Task prompt >> Write out each record below exactly as it appears, with no pictures.

Data supplied >>
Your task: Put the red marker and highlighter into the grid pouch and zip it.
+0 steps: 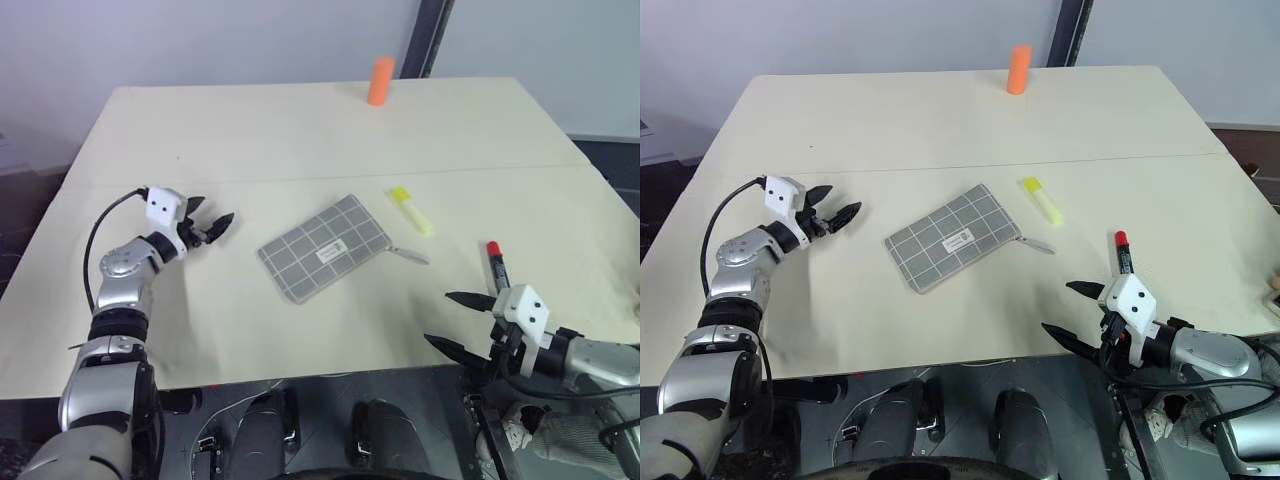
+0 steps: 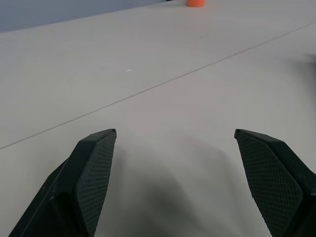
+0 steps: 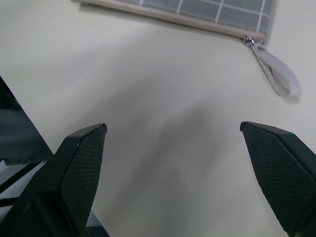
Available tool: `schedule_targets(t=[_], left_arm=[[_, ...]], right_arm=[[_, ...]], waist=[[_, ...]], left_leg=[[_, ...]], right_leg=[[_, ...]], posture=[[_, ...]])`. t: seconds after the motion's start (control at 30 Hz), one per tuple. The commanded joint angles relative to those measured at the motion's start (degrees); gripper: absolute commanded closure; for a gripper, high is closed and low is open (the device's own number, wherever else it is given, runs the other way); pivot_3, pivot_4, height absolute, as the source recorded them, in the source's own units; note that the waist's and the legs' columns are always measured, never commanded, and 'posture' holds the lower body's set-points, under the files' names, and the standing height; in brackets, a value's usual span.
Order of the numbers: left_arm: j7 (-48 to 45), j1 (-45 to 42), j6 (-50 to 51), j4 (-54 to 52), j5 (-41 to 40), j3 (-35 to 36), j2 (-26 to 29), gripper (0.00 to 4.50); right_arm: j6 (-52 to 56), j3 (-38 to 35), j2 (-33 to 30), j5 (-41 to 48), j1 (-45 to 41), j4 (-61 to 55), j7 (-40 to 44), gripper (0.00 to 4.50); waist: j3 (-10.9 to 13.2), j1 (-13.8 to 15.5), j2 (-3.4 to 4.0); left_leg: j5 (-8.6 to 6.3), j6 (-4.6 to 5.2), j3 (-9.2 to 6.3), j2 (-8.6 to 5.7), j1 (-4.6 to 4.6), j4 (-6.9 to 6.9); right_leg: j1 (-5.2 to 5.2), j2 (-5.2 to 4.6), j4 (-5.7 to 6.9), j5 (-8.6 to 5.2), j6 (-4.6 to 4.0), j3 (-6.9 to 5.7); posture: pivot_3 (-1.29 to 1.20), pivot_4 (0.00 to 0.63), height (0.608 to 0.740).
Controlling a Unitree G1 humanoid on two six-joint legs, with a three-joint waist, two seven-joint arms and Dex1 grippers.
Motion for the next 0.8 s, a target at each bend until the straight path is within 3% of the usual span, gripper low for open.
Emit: schedule_targets(t=[0.03, 0.8], left_arm=[[0.1, -1.1, -1.5, -0.5, -0.1, 0.7, 0.4, 0.46], [-2.3, -0.5, -7.0, 0.5, 1.8, -0.3, 1.3, 0.46]], right_arm=[[-1.1, -0.3, 0.1, 0.2, -0.6, -0.5, 0.1, 0.00], [-1.5, -0.5, 0.3, -0.3, -1.3, 0.3, -0.9, 0.00]], waist=[[0.0, 0.0, 0.00], [0.0, 0.0, 0.00]], left_leg=[[0.00, 0.00, 0.00, 0.00, 0.00, 0.00], [0.00, 0.00, 0.00, 0.00, -0.01, 0.00]], right_leg=[[0.00, 0.00, 0.00, 0.00, 0.00, 0.00], [-0.01, 0.01, 0.00, 0.00, 0.00, 0.00]], posture=[[0.00, 0.150, 0.740], [0.00, 0.150, 0.740]])
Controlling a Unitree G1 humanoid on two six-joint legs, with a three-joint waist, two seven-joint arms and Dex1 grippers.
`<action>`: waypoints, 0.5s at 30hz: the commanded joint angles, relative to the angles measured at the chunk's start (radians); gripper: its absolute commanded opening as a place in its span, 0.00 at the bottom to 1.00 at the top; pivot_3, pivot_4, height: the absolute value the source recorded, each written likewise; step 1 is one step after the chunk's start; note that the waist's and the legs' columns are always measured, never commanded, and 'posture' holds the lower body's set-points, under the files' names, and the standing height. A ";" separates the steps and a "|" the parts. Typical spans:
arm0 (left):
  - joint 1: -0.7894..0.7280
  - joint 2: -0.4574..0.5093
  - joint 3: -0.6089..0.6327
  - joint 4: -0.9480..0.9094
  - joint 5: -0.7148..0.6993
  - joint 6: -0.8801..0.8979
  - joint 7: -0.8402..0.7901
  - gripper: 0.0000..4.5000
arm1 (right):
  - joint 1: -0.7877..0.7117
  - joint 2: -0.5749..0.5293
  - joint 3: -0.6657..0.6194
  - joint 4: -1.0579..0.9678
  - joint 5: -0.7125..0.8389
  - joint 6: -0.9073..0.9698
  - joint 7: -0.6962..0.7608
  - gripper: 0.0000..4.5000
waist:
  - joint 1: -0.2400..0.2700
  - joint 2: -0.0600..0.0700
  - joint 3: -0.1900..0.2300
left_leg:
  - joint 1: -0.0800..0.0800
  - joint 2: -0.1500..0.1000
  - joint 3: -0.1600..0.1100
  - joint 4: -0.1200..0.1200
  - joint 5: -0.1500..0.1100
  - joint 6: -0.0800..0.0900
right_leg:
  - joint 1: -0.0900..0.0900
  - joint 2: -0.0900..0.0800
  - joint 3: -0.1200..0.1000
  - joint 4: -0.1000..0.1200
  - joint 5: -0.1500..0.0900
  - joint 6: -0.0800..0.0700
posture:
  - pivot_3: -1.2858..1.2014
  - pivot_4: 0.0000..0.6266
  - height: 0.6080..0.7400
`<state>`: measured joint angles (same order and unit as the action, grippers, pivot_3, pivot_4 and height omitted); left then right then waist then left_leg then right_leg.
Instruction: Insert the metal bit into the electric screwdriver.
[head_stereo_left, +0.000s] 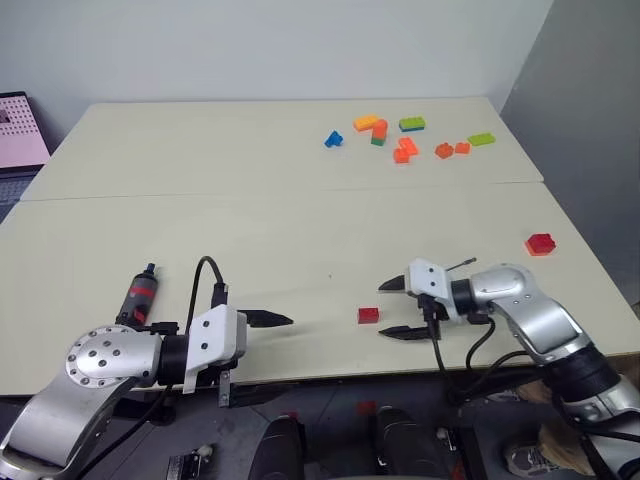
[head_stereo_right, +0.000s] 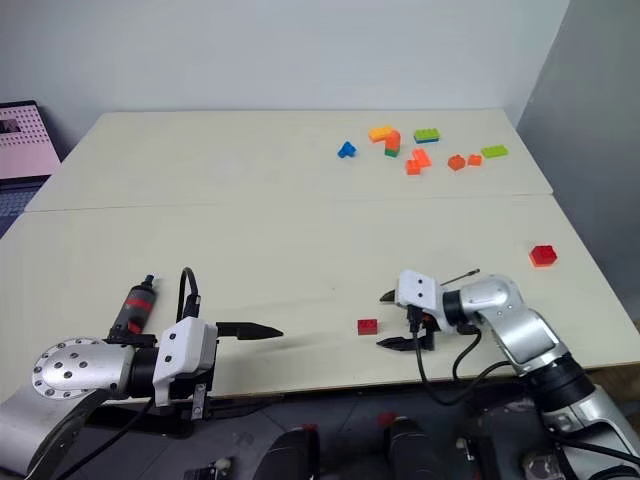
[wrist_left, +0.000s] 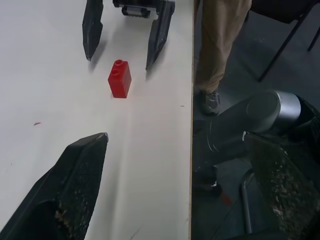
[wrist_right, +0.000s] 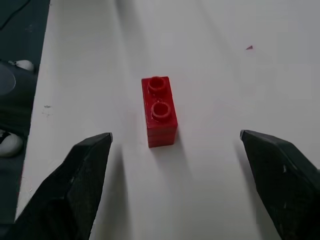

Answer below >>
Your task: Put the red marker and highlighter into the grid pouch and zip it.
+0 steps: 
+0 steps: 
+0 steps: 
Available tool: `schedule_targets(t=[_], left_arm=[[_, ...]], right_arm=[[_, ...]], waist=[[_, ...]], left_leg=[[_, ...]], right_leg=[[_, ...]], posture=[[_, ...]])`. t: seconds after the motion's start (control at 30 Hz), one per tuple. The commanded joint angles relative to those measured at the motion's start (degrees); gripper: absolute commanded closure; for a gripper, high is closed and low is open (the device's own number, wherever else it is given, runs the other way); pivot_3, pivot_4, height absolute, as the source recorded them, in the source's own units; note that the waist's and the legs' columns are always measured, never commanded, and 'posture' holds the lower body's set-points, under the files' names, and the standing height; in brackets, a value's usual span.
Order of the numbers: left_arm: j7 (-48 to 45), j1 (-45 to 42), j6 (-50 to 51), j4 (-54 to 52), j5 (-41 to 40), j3 (-35 to 36), j2 (-26 to 29), gripper (0.00 to 4.50); right_arm: j6 (-52 to 56), j3 (-38 to 35), j2 (-33 to 30), j5 (-41 to 48), j1 (-45 to 41), j4 (-61 to 55), j7 (-40 to 44), gripper (0.00 to 4.50); waist: j3 (-10.9 to 13.2), j1 (-13.8 to 15.5), j2 (-3.4 to 4.0); left_leg: j5 (-8.6 to 6.3), j6 (-4.6 to 5.2), j3 (-9.2 to 6.3), j2 (-8.6 to 5.7), j1 (-4.6 to 4.6), j4 (-6.9 to 6.9); right_leg: j1 (-5.2 to 5.2), j2 (-5.2 to 4.6), j4 (-5.7 to 6.9), j5 (-8.6 to 5.2), j6 (-4.6 to 4.0), j3 (-6.9 to 5.7); posture: pivot_3 (-1.29 to 1.20), pivot_4 (0.00 to 0.63), height (0.608 to 0.740).
Controlling a Unitree G1 humanoid on two six-joint legs, with a three-joint waist, two seven-joint arms and Dex1 grippers.
Motion for the next 0.8 s, a target at each bend until the straight path is within 3% of the usual span, gripper low for open.
Emit: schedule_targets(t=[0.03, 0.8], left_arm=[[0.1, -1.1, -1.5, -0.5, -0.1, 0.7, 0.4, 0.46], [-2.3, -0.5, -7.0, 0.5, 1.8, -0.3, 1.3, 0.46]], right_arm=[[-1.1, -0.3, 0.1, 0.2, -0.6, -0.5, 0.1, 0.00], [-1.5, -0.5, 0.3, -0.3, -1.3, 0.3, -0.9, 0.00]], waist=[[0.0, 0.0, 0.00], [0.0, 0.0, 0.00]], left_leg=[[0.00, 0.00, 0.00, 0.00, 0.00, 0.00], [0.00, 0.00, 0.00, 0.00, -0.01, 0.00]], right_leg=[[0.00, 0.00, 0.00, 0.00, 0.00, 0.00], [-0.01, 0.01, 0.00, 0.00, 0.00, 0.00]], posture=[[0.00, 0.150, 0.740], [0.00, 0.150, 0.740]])
Controlling a Unitree G1 humanoid on two six-joint legs, with a three-joint waist, two seven-joint arms and Dex1 grippers.
`<action>`: waypoints, 0.5s at 30hz: the commanded joint angles, relative to the angles measured at the chunk's start (radians); gripper: its absolute commanded opening as a place in its span, 0.00 at the bottom to 1.00 at the top; pivot_3, pivot_4, height: the absolute value the source recorded, each written likewise; step 1 is one step after the chunk's start; note that the waist's and the legs' columns are always measured, never commanded, and 'posture' holds the lower body's set-points, under the files' names, and the standing height. A ";" separates the steps and a "|" the parts. Typical spans:
arm0 (left):
  - joint 1: -0.7894..0.7280
  - joint 2: -0.4574..0.5093
  - joint 3: -0.6089..0.6327
  - joint 4: -0.9480..0.9094
  - joint 5: -0.7148..0.6993
  - joint 6: -0.8801..0.8979
  - joint 7: -0.8402..0.7901
  - gripper: 0.0000..4.5000
arm1 (right):
  - joint 1: -0.7877..0.7117
  - joint 2: -0.5749..0.5293
  - joint 3: -0.6657..0.6194
  - joint 4: -1.0579..0.9678
  - joint 5: -0.7125..0.8389
  - joint 6: -0.9073..0.9698
  - joint 7: -0.6962..0.7608
  - gripper: 0.0000..4.5000
waist:
  - joint 1: -0.2400..0.2700
  - joint 2: -0.0600..0.0700
  - joint 3: -0.1900..0.2300
left_leg:
  - joint 1: -0.0800..0.0800
  - joint 2: -0.1500..0.1000
  - joint 3: -0.1600..0.1100
  - joint 4: -0.1200..0.1200
  - joint 5: -0.1500..0.1100
  - joint 6: -0.0800..0.0900
right_leg:
  - joint 1: -0.0900..0.0900
  - joint 2: -0.0900..0.0800
  - joint 3: -0.1200..0.1000
  - joint 4: -0.1000..0.1200
  - joint 5: -0.1500..0.0900
  - joint 6: -0.0800..0.0700
posture:
  - pivot_3: -1.2858..1.2014
  - pivot_4: 0.0000..0.6266
  - height: 0.6080..0.7400
`<state>`: measured joint angles (same order and unit as the action, grippers, pivot_3, pivot_4 and height omitted); left then right then waist then left_leg then right_leg.
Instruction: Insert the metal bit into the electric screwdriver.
[head_stereo_left, +0.000s] 
[head_stereo_right, +0.000s] 
[wrist_left, +0.000s] 
[wrist_right, +0.000s] 

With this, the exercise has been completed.